#### Exercise requirements:
Every line below from the one with "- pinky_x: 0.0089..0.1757" through the one with "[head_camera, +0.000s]" is to be repeated exactly, with no picture among them.

*** Data shown ***

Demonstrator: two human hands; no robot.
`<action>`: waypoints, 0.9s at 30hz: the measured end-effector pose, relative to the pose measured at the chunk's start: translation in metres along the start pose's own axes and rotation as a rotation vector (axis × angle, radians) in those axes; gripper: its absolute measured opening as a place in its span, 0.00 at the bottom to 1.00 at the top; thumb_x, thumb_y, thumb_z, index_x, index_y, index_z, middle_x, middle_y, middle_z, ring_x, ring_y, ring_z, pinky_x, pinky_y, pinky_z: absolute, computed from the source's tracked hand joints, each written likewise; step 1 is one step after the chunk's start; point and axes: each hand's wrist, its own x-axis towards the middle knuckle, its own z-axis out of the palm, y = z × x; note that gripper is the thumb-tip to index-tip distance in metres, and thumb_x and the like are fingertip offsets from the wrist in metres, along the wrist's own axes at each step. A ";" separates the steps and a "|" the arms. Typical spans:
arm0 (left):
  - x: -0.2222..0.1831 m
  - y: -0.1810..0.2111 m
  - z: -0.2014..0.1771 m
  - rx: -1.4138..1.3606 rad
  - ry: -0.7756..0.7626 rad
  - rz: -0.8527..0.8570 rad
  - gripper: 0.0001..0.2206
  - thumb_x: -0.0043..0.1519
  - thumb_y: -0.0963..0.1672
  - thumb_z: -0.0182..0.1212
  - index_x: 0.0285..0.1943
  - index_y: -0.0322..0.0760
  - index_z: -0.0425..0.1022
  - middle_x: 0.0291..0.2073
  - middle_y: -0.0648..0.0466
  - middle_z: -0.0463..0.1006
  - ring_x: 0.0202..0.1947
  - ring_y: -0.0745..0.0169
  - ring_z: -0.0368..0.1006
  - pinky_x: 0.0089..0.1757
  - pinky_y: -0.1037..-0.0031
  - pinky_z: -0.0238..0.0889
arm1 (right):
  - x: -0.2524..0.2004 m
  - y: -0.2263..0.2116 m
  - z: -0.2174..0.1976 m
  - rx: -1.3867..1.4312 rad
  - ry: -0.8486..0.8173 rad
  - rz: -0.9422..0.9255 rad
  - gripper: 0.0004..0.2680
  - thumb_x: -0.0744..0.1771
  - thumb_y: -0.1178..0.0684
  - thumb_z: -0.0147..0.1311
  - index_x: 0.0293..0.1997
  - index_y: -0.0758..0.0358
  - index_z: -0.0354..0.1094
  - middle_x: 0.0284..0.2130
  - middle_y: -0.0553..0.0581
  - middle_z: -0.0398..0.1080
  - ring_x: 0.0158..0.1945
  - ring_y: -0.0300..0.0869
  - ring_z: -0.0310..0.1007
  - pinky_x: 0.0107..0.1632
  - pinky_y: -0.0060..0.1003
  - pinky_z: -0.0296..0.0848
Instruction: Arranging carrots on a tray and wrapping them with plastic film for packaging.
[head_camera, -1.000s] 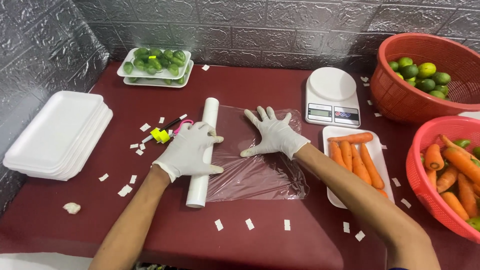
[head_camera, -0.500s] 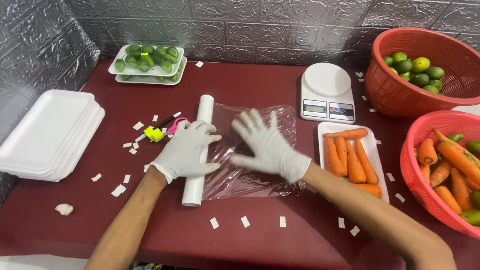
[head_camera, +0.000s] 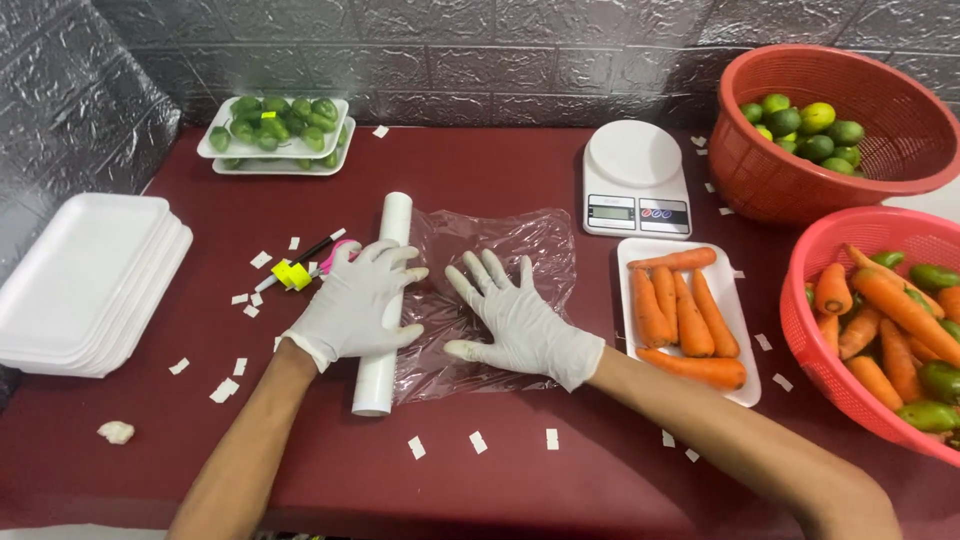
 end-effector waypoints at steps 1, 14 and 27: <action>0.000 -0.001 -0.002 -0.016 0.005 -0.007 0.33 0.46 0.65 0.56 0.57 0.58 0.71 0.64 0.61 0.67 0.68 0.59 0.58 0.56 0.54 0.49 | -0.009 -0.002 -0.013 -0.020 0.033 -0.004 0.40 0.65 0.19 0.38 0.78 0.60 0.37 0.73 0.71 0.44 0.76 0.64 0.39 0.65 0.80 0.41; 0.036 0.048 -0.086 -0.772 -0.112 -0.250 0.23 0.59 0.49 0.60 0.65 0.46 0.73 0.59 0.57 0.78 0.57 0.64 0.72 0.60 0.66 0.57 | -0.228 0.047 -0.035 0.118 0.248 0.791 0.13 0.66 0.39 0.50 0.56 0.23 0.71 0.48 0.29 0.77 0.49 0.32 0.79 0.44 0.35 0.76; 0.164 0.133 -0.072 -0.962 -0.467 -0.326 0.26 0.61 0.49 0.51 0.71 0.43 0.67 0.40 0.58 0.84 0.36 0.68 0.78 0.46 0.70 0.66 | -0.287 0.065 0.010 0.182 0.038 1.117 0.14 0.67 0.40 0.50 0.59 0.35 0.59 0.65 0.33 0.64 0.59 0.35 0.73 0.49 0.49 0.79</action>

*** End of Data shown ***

#### Task result:
  - pinky_x: 0.0089..0.1757
  - pinky_y: -0.1037..-0.0031
  - pinky_z: -0.0238..0.0889
arm1 (right):
  - x: -0.2524..0.2004 m
  - y: -0.2263..0.2116 m
  - z: -0.2174..0.1976 m
  - rx: -1.3867..1.4312 rad
  - ry: -0.8486..0.8173 rad
  - rz: -0.9422..0.9255 rad
  - gripper: 0.0004..0.2680
  - thumb_x: -0.0744..0.1771
  - thumb_y: -0.1178..0.0684
  - thumb_z: -0.0147..0.1311
  - index_x: 0.0293..0.1997
  - index_y: -0.0758..0.0358
  - index_z: -0.0354..0.1094
  - middle_x: 0.0284..0.2130
  - middle_y: -0.0553..0.0581
  - middle_z: -0.0398..0.1080
  - ring_x: 0.0158..0.1945
  - ring_y: -0.0300..0.0869
  - ring_z: -0.0310..0.1007
  - pinky_x: 0.0107..0.1632
  - pinky_y: -0.0060..0.1003
  - pinky_z: -0.0296..0.0848
Instruction: Arranging carrots on a tray and wrapping them with plastic film for packaging.
[head_camera, -1.000s] 
[head_camera, -0.500s] 
[head_camera, +0.000s] 

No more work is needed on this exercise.